Do quarteto modernista de pintores – Anita Malfatti, Di Cavalcanti, John Graz e Rego Monteiro – apenas os dois últimos se interessaram pela tradição formal de matriz indígena. No entanto, talvez pela própria formação de Graz – cuja juventude foi marcada por movimentos da vanguarda europeia (em especial o Jugendstil, reativo ao neoclassicismo) –, não se tratava da apropriação da cultura indígena pura e simplesmente, mas da recriação de padrões segundo a visão aglutinadora do pintor, de juntar artes aplicadas à produção de telas e afrescos. Há na mostra esboços de painéis e composições dentro desse conceito de design total, feitos para combinar com móveis de madeira nobre e formas sintéticas. Graz só usava material de primeira qualidade. Suas telas eram pintadas com tintas holandesas.
Esse refinamento, claro, teve um preço. “Como ele se tornou conhecido como designer e decorador de mansões, sua atividade como pintor foi eclipsada”, defende o curador assistente da mostra, Thierry Freitas. “De fato, ele sempre pensava na pintura como parte integrante da arquitetura”, acrescenta a curadora Fernanda Pitta, que dividiu a exposição em quatro núcleos: indígena, natureza, cultura popular e abstração.
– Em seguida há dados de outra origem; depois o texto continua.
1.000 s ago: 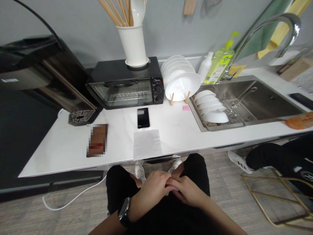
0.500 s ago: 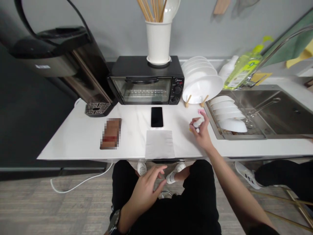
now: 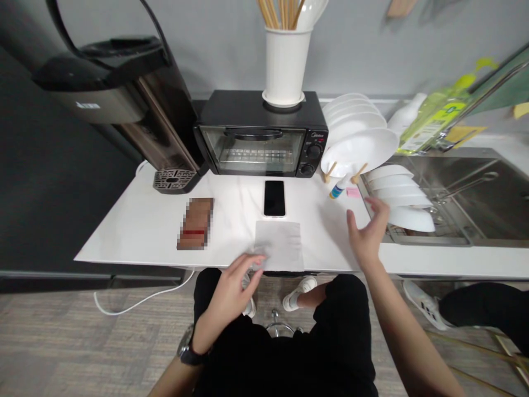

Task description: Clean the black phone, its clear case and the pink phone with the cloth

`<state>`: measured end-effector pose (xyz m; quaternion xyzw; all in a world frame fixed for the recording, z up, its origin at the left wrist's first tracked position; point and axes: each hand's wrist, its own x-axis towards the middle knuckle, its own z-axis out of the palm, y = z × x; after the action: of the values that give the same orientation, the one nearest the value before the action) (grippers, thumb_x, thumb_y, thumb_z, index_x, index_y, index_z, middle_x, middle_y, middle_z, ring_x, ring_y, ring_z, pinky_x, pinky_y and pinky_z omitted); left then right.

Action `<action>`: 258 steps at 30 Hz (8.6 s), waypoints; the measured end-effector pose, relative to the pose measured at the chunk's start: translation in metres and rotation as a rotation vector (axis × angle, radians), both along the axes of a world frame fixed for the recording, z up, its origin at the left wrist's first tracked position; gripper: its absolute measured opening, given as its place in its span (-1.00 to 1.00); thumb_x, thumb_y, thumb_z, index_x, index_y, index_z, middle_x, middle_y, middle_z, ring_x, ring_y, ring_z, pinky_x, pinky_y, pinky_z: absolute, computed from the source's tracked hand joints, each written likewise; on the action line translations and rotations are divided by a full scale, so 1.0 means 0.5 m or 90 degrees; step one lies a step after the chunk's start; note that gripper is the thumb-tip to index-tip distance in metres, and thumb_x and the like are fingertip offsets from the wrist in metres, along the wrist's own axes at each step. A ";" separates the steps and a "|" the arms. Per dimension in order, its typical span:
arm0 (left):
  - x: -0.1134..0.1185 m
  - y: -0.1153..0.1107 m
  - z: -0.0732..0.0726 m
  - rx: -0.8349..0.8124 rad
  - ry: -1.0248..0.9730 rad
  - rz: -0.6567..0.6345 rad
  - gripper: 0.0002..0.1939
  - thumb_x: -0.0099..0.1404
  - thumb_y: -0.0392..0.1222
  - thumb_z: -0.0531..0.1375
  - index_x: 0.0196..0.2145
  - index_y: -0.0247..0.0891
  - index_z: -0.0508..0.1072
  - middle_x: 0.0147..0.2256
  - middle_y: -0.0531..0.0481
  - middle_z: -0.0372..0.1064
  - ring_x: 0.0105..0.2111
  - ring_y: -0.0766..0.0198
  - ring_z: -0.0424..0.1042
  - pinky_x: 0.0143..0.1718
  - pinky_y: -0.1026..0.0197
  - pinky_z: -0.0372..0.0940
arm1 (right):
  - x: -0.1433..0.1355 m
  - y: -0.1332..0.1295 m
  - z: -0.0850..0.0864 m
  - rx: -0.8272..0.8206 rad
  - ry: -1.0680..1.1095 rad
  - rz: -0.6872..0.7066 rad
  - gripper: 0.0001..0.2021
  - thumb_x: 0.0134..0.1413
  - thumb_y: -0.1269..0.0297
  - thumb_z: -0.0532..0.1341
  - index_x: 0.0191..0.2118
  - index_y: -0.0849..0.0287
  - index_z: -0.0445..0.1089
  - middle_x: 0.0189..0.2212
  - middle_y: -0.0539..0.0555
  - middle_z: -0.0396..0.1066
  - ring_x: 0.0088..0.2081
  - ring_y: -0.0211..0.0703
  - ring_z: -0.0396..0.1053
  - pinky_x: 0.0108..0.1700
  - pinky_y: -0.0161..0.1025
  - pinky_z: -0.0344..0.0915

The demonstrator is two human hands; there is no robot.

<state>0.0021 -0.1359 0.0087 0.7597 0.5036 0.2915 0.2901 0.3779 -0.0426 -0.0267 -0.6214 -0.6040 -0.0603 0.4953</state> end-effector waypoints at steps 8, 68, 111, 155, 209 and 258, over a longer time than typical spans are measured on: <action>0.144 0.347 -0.006 -0.031 0.300 0.185 -0.19 0.53 0.34 0.00 0.30 -0.49 0.36 0.46 -0.61 0.05 0.48 -0.37 0.08 0.40 -0.41 0.11 | -0.036 -0.123 -0.029 -0.285 -0.020 0.181 -0.75 0.44 0.06 0.16 0.01 0.02 0.51 -0.01 0.18 0.54 0.07 0.16 0.47 0.16 0.15 0.41; 0.122 0.420 -0.002 0.285 0.181 0.042 -0.06 0.22 0.17 0.44 0.45 -0.10 0.26 0.10 -0.11 0.53 0.03 -0.02 0.59 -0.06 0.11 0.46 | -0.234 0.198 -0.014 -0.260 0.756 0.476 -0.41 -0.08 -0.40 0.45 -0.35 0.09 0.50 -0.42 0.01 0.64 -0.32 -0.11 0.64 -0.06 -0.10 0.65; 0.127 0.400 -0.027 0.242 -0.101 -0.003 -0.14 0.30 0.22 0.33 0.39 -0.28 0.26 0.28 -0.30 0.39 0.30 -0.09 0.41 0.36 -0.12 0.30 | -0.261 0.202 0.000 -0.305 0.892 0.498 -0.51 0.19 -0.29 0.35 -0.20 0.10 0.48 -0.33 0.03 0.69 -0.36 -0.13 0.68 -0.29 -0.22 0.65; 0.097 0.400 0.002 0.119 -0.051 -0.142 -0.40 0.59 0.18 -0.07 0.42 -0.06 0.35 0.36 -0.20 0.33 0.35 -0.05 0.33 0.42 -0.25 0.16 | -0.224 0.179 0.030 -0.210 0.660 0.356 -0.30 0.09 -0.55 0.19 -0.36 0.10 0.48 -0.69 -0.05 0.44 -0.69 -0.27 0.36 -0.60 -0.32 0.26; 0.136 0.203 -0.046 -0.636 -0.950 -0.003 -0.37 0.62 0.17 -0.03 0.55 0.15 0.02 0.08 -0.25 0.56 -0.01 0.01 0.63 -0.05 0.06 0.47 | -0.316 -0.092 0.020 -0.166 -0.337 0.440 -0.71 0.48 0.42 0.09 0.09 0.13 0.53 -0.14 0.12 0.49 -0.12 -0.02 0.37 -0.02 -0.12 0.40; 0.135 0.210 -0.050 -0.678 -0.915 -0.014 -0.43 0.60 0.19 0.01 0.48 0.18 0.18 -0.13 -0.07 0.56 -0.22 0.17 0.58 -0.05 0.04 0.49 | -0.330 0.049 0.041 -0.189 -0.180 0.156 -0.75 0.41 0.42 0.18 0.00 0.15 0.62 -0.16 0.18 0.55 -0.16 0.01 0.46 -0.13 -0.11 0.41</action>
<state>0.0694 -0.0309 -0.0162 0.1630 0.2616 0.4221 0.8525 0.2131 -0.0183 -0.0061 -0.5949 -0.7406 0.0036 0.3124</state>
De 1925 a 1960, Graz produziu quase exclusivamente para a decoração de casas de família como Alberto Ferrabino, Cunha Bueno, Leirner e Simonsen (a mostra tem fotos de alguns desses projetos). Traz também peças de todas as épocas, dos anos 1920 à fase derradeira, de 1969 em diante, em que retoma temas dos tempos do modernismo brasileiro.
Nos anos 1970, as estantes de seu ateliê eram forradas de objetos que trazia de viagens, de santas mineiras e objetos folclóricos do Sul e Nordeste a peças indígenas, todos usados como modelos em composições que estão na mostra da Estação Pinacoteca. Uma tela de 1977, em particular, remete ao universo picasssiamo da escultura africana, ao reproduzir uma máscara da cultura Fang com leve sotaque cubista. Fiel à leitura do pintor Paul Baudoüin (1844-1931), ele segue seu conselho e recorre aos terras e óxidos de ferro (as melhores cores, segundo o artista francês) para dar sua versão dos mitos arcaicos da África.
Em 1978, dois anos antes de sua morte, Graz deixou claro que não acreditava numa “arte brasileira”, mas universal, que abolisse fronteiras e gêneros. Assim, ele se sentia livre tanto para juntar um inca ao lado de um unicórnio e uma ave do paraíso numa pastoral maluca (O Caçador, relevo em gesso) como para pintar um índio sem etnia definida numa falsa floresta tropical. Invenção era seu negócio. No ano de sua morte, o crítico Casemiro Xavier de Mendonça (1947-1992) escreveu aqui no Estadão que Graz foi o homem que levou o futurismo para a sala de visitas. Pode parecer boutade, mas era a mais pura expressão da verdade. Sem ele e a Semana de Arte Moderna de 22, São Paulo teria sido apenas uma província. Rica, mas, ainda assim, uma província.